Still, every time the Commission votes to add responsibilities to boards of directors, I consider whether boards are prepared and equipped to take on those added responsibilities, which seem only to increase in number and complexity over time. Taking on additional responsibilities will require more time, resources, and, of course, expertise. Given that fund board members generally serve the fund on a “part-time basis,” increasing the size and complexity of their obligations, legal responsibilities, and exposures to liability is something to consider thoughtfully. This is particularly true in the context of derivatives risk management, given the complexities of a derivatives marketplace that is only expected to continue to evolve and grow over time. Nevertheless, under our existing corporate structure, these burdens are inherently part of a fund board’s responsibilities.

The vital role that boards have in fostering integrity in our capital markets and for setting the appropriate tone from the top, safeguarding assets, and promoting accountability are well-recognized. As the spectrum of risk increases, the overall supervision of risk management will become even more crucial to fulfilling a board’s obligations. Accordingly, I urge fund boards to be proactive in foreseeing the challenges and opportunities that lie ahead, and to how best to navigate them. To this end, fund boards must continue to evaluate—such as through periodic reviews—whether its members, collectively, have the requisite skills, experience, time, and resources that are needed as a fund’s operations, objectives, and investment strategies change over time.
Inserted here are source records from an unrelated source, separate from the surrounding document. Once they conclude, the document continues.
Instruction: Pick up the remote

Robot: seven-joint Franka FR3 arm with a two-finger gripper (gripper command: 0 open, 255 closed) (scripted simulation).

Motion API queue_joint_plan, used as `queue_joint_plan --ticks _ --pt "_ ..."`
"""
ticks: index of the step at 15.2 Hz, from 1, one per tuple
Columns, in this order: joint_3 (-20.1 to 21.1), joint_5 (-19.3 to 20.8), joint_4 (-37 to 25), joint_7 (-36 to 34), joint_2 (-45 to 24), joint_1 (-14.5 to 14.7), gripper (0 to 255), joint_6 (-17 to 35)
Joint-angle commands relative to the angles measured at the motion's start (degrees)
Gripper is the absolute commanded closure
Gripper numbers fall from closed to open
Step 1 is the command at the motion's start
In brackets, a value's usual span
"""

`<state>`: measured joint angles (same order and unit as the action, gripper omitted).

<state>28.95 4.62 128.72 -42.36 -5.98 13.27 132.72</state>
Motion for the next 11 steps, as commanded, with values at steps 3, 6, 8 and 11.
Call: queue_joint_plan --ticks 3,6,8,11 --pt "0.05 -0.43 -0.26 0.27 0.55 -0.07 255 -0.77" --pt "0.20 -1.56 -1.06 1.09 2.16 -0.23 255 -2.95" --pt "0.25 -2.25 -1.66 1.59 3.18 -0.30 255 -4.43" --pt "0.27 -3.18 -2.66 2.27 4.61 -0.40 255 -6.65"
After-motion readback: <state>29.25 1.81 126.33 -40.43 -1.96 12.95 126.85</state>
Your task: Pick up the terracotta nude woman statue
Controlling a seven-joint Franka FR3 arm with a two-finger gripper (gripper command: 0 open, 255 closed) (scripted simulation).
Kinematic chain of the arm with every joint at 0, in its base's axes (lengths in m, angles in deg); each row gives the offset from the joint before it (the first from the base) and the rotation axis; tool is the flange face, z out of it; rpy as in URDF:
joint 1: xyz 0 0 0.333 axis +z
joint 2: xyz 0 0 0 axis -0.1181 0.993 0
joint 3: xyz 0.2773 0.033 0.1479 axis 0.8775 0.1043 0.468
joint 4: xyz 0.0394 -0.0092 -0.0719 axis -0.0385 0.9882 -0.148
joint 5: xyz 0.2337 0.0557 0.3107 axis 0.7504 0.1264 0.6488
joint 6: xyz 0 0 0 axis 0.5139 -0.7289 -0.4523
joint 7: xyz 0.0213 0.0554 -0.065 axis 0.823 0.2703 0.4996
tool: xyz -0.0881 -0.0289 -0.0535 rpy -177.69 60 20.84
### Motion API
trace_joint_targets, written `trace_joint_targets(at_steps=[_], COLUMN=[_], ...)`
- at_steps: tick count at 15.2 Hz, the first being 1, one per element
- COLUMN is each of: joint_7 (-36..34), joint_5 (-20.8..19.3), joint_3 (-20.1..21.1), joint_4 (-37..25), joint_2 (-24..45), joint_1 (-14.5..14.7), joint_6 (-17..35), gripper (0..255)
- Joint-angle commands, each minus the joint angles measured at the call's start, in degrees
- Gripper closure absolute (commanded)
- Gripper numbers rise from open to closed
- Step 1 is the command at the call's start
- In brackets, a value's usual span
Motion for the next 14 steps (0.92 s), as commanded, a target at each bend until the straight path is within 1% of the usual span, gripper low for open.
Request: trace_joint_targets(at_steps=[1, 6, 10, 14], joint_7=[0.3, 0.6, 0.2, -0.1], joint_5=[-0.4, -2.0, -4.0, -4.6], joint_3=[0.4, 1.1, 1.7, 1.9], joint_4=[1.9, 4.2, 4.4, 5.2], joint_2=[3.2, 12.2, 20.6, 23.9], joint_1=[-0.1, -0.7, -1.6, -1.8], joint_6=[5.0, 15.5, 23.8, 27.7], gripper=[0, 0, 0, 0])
Ultimately, investors rely on fund boards to be competent stewards of the fund’s assets and investors’ interests. Investors must be able to remain confident that a fund board can effectively execute all of its fiduciary and regulatory responsibilities. I am hopeful, and confident, that boards will do so.

Conclusion

To conclude, I will support today’s proposing release. This rulemaking is a positive and important step in the right direction, and it is consistent with the SEC’s investor protection mandate—particularly, the protection of retail investors.

Finally, I want to thank the SEC staff for your work in this release, especially the staff in the Division of Investment Management and DERA. I appreciate your engagement with my office and for responding to all of my questions and comments.

Thank you.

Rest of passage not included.